- 1School of Life Sciences, Shanghai University, Shanghai, China
- 2Geneis (Beijing) Co. Ltd., Beijing, China
- 3Bio-Med Big Data Center, CAS Key Laboratory of Computational Biology, Shanghai Institute of Nutrition and Health, Chinese Academy of Sciences, Shanghai, China
- 4Medical and Population Genetics Program, Broad Institute of MIT and Harvard, Cambridge, MA, United States
Editorial on the Research Topic
Computational Methods in Predicting Complex Disease Associated Genes and Environmental Factors
With the advances of sequencing and experimental techniques, the molecular mechanisms of human Mendelian diseases have been more or less elucidated. However, there are also many complex diseases whose disease/pathology development involves the interaction of large numbers of biomolecules across multi-molecular levels including DNA, RNA, proteins, and methylation, as well as the impact of environmental and human lifestyle factors. The understanding of such diseases is one of the biggest challenges in modern biology and medical sciences. The progress in this field will shed light on complex disease pathology, prevention, prognosis, diagnosis, and treatment in a personalized manner.

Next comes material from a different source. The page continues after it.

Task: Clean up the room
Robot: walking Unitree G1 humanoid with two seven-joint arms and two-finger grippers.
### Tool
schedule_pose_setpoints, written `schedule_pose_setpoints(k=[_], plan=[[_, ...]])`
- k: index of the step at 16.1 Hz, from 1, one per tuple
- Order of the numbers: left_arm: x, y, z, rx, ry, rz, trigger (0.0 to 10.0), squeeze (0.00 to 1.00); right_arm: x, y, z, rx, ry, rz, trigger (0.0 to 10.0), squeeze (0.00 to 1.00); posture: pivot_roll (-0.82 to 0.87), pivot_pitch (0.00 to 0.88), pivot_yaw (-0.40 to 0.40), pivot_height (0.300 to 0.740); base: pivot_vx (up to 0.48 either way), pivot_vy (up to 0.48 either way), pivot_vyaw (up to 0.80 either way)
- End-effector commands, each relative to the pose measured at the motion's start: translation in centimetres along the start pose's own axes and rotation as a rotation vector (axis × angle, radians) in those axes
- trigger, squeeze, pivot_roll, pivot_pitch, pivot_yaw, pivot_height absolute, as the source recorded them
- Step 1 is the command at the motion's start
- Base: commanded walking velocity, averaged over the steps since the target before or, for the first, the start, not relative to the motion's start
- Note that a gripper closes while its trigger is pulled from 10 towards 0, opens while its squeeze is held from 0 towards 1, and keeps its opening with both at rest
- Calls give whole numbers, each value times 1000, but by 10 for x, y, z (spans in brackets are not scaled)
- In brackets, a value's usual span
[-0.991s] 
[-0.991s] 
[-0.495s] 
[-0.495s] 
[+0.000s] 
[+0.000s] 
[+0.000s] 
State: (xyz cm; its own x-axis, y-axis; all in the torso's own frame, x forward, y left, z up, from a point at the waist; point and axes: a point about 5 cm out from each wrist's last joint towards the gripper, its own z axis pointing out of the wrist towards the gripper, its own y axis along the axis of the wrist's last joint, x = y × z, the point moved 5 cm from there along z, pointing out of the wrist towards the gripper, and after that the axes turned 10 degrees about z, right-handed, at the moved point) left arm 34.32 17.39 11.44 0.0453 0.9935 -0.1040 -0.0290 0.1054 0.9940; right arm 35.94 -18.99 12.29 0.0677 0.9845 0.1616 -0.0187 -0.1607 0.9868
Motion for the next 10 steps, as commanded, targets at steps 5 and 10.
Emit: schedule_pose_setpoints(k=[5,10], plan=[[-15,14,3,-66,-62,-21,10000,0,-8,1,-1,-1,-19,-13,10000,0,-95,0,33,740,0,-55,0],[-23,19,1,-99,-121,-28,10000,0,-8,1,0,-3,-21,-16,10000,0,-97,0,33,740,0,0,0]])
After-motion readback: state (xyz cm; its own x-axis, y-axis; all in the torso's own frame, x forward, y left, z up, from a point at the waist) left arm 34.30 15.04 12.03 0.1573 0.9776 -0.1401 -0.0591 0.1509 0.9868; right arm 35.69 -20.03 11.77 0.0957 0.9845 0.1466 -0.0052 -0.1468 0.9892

In recent years, large amounts of data from human genome sequencing, metagenome sequencing, and information about the impact of environmental and lifestyle factors on complex diseases have been produced, collected, and stored in large scale databases such as the National Alzheimer's Coordinating Center (NACC) database, the database of Genotypes and Phenotypes (dbGaP) and UK Biobank. The large amount of data poses a big challenge, as well as a great opportunity, to reveal the secrets behind complex diseases using machine learning, statistics, and bioinformatics tools along with validation through experimental work. In fact, many computational studies have already been performed within this research area; however, most are focused on disease-associated factors at a single-molecular level, such as genetic factors, epigenetic factors, environmental factors, and so on. A more systematic study on the interactions among these factors, alongside experimental validation, might present a comprehensive view on the disease pathogenicity and thus may hold the key to truly understanding complex diseases.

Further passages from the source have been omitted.